MATERIAL FOR THE TASK: Begin

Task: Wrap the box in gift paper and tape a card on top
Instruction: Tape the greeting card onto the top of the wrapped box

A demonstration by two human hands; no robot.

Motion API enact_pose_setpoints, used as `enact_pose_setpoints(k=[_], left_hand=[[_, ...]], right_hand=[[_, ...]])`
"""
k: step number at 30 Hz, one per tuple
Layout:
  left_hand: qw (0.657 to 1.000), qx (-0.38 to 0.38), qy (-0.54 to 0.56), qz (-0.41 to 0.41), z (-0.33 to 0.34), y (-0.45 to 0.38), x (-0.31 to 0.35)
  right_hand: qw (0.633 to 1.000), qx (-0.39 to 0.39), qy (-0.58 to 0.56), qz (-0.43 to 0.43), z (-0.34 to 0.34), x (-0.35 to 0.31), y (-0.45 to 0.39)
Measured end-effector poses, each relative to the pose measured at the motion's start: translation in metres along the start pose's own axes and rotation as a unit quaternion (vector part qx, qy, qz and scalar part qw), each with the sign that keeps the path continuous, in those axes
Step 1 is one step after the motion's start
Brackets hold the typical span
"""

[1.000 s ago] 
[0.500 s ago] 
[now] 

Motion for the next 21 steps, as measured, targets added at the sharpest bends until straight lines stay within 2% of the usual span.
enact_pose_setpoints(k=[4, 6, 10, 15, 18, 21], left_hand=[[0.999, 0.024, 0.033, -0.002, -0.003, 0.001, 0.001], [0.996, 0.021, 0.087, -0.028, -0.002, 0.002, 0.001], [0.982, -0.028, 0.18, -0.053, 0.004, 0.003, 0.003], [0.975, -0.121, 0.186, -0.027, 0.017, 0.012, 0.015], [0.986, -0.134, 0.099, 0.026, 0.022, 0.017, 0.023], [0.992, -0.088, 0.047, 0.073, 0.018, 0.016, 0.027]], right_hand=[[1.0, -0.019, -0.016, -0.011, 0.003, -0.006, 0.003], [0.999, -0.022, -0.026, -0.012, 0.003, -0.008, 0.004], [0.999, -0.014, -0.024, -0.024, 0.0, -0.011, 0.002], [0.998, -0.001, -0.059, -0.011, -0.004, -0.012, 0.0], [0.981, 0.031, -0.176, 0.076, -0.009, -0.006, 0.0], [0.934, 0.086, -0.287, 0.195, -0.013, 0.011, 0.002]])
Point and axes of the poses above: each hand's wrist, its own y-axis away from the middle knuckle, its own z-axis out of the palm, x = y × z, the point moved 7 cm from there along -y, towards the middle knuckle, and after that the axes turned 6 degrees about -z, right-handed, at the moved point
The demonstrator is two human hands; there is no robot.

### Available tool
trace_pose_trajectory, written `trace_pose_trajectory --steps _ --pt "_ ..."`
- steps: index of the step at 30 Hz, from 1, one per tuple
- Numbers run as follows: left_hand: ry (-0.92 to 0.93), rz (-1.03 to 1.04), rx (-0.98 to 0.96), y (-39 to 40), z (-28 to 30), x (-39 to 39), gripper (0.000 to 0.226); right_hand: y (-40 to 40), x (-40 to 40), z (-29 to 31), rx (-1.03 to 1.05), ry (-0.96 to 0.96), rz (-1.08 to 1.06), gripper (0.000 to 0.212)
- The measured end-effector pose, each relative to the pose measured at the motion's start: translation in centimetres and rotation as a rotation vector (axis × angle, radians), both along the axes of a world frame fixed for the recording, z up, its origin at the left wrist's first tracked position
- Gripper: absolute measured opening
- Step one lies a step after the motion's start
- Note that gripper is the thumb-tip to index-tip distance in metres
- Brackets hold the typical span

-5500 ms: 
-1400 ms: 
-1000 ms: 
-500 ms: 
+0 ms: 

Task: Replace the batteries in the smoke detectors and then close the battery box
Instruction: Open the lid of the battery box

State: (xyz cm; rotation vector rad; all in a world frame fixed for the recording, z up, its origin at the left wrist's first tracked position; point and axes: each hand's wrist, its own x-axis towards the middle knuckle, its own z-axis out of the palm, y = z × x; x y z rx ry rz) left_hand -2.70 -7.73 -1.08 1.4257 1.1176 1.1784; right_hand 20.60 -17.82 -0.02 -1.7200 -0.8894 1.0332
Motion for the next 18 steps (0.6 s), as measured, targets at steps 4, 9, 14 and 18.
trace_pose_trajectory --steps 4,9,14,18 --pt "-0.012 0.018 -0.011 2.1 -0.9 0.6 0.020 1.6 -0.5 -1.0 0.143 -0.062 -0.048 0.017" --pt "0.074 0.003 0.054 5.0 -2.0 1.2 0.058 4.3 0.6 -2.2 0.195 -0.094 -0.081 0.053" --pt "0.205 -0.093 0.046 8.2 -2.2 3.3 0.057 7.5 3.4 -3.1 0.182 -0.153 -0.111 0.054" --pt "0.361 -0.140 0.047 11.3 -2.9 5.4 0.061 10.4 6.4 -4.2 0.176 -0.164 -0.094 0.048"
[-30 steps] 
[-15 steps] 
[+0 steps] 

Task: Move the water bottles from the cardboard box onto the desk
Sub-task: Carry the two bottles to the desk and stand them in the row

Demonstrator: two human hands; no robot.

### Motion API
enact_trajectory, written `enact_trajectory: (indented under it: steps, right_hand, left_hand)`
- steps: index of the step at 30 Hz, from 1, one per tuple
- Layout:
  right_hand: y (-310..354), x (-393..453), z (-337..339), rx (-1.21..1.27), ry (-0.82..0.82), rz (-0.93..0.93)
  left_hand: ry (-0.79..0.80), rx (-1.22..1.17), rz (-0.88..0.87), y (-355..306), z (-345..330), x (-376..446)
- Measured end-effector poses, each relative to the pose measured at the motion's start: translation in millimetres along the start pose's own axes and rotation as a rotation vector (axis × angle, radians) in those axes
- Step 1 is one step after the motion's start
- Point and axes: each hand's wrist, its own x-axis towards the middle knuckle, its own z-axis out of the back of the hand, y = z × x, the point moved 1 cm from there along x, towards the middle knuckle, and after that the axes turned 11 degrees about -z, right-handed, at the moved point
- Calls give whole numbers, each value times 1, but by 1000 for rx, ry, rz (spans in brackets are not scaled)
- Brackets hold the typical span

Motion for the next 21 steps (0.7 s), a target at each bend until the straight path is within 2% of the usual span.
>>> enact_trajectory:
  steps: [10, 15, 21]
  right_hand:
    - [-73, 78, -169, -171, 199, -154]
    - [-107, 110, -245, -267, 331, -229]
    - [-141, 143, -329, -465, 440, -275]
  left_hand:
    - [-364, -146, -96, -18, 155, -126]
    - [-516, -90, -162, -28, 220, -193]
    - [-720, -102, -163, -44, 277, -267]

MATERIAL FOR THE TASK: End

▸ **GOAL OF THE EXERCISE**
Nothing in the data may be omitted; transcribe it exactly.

▸ **YOUR SOLUTION**
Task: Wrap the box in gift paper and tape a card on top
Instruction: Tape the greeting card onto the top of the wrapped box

A demonstration by two human hands; no robot.

Motion API enact_pose_setpoints, used as `enact_pose_setpoints(k=[_], left_hand=[[_, ...]], right_hand=[[_, ...]])`
"""
k: step number at 30 Hz, one per tuple
Layout:
  left_hand: qw (0.657 to 1.000), qx (-0.38 to 0.38), qy (-0.54 to 0.56), qz (-0.41 to 0.41), z (-0.33 to 0.34), y (-0.45 to 0.38), x (-0.31 to 0.35)
  right_hand: qw (0.633 to 1.000), qx (-0.39 to 0.39), qy (-0.58 to 0.56), qz (-0.43 to 0.43), z (-0.34 to 0.34), x (-0.35 to 0.31), y (-0.45 to 0.39)
Measured end-effector poses, each relative to the pose measured at the motion's start: translation in metres along the start pose's own axes and rotation as a unit quaternion (vector part qx, qy, qz and scalar part qw), each with the sign that keeps the path continuous, in those axes
Step 1 is one step after the motion's start
Brackets hold the typical span
"""

[1.000 s ago] 
[0.500 s ago] 
[now] 

Motion for the next 21 steps, as measured, targets added at the sharpest bends until straight lines stay within 2% of the usual span.
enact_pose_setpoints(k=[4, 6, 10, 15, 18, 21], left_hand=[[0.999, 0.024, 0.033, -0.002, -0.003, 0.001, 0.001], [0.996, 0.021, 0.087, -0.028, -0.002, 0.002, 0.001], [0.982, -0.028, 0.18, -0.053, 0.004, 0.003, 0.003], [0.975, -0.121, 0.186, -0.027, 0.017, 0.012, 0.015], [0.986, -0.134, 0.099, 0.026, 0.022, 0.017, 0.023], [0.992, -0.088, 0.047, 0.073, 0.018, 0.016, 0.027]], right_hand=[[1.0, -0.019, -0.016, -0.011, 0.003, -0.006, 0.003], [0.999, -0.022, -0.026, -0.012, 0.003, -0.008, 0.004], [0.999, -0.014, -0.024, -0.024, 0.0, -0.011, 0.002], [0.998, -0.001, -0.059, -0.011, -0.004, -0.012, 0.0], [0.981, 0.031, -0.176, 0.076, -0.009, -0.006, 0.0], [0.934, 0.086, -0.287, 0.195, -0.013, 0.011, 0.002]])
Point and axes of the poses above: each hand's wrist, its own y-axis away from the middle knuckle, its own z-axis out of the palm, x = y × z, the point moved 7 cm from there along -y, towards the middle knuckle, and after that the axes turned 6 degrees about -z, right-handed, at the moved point
The demonstrator is two human hands; there is no robot.

### Available tool
trace_pose_trajectory, written `trace_pose_trajectory --steps _ --pt "_ ..."`
- steps: index of the step at 30 Hz, from 1, one per tuple
- Numbers run as follows: left_hand: ry (-0.92 to 0.93), rz (-1.03 to 1.04), rx (-0.98 to 0.96), y (-39 to 40), z (-28 to 30), x (-39 to 39), gripper (0.000 to 0.226); right_hand: y (-40 to 40), x (-40 to 40), z (-29 to 31), rx (-1.03 to 1.05), ry (-0.96 to 0.96), rz (-1.08 to 1.06), gripper (0.000 to 0.212)
- The measured end-effector pose, each relative to the pose measured at the motion's start: translation in centimetres and rotation as a rotation vector (axis × angle, radians), both along the axes of a world frame fixed for the recording, z up, its origin at the left wrist's first tracked position
- Gripper: absolute measured opening
- Step one lies a step after the motion's start
- Note that gripper is the thumb-tip to index-tip distance in metres
- Brackets hold the typical span

-5500 ms: 
-1400 ms: 
-1000 ms: 
-500 ms: 
+0 ms: 

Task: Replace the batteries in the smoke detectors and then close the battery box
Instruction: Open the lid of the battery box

State: (xyz cm; rotation vector rad; all in a world frame fixed for the recording, z up, its origin at the left wrist's first tracked position; point and axes: each hand's wrist, its own x-axis towards the middle knuckle, its own z-axis out of the palm, y = z × x; x y z rx ry rz) left_hand -2.70 -7.73 -1.08 1.4257 1.1176 1.1784; right_hand 20.60 -17.82 -0.02 -1.7200 -0.8894 1.0332
Motion for the next 18 steps (0.6 s), as measured, targets at steps 4, 9, 14 and 18.
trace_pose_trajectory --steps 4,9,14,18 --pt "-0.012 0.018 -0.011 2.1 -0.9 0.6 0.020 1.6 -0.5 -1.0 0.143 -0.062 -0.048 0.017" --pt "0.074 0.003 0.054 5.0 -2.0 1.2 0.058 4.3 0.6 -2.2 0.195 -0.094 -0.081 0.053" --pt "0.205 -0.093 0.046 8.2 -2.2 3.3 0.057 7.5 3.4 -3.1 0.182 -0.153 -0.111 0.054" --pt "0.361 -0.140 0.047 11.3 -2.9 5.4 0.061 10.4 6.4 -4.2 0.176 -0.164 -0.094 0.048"
[-30 steps] 
[-15 steps] 
[+0 steps] 

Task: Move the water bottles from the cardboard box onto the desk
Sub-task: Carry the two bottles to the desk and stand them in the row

Demonstrator: two human hands; no robot.

### Motion API
enact_trajectory, written `enact_trajectory: (indented under it: steps, right_hand, left_hand)`
- steps: index of the step at 30 Hz, from 1, one per tuple
- Layout:
  right_hand: y (-310..354), x (-393..453), z (-337..339), rx (-1.21..1.27), ry (-0.82..0.82), rz (-0.93..0.93)
  left_hand: ry (-0.79..0.80), rx (-1.22..1.17), rz (-0.88..0.87), y (-355..306), z (-345..330), x (-376..446)
- Measured end-effector poses, each relative to the pose measured at the motion's start: translation in millimetres along the start pose's own axes and rotation as a rotation vector (axis × angle, radians) in those axes
- Step 1 is one step after the motion's start
- Point and axes: each hand's wrist, its own x-axis towards the middle knuckle, its own z-axis out of the back of the hand, y = z × x, the point moved 1 cm from there along x, towards the middle knuckle, and after that the axes turned 11 degrees about -z, right-handed, at the moved point
- Calls give whole numbers, each value times 1, but by 1000 for rx, ry, rz (spans in brackets are not scaled)
- Brackets hold the typical span

Motion for the next 21 steps (0.7 s), a target at each bend until the straight path is within 2% of the usual span.
>>> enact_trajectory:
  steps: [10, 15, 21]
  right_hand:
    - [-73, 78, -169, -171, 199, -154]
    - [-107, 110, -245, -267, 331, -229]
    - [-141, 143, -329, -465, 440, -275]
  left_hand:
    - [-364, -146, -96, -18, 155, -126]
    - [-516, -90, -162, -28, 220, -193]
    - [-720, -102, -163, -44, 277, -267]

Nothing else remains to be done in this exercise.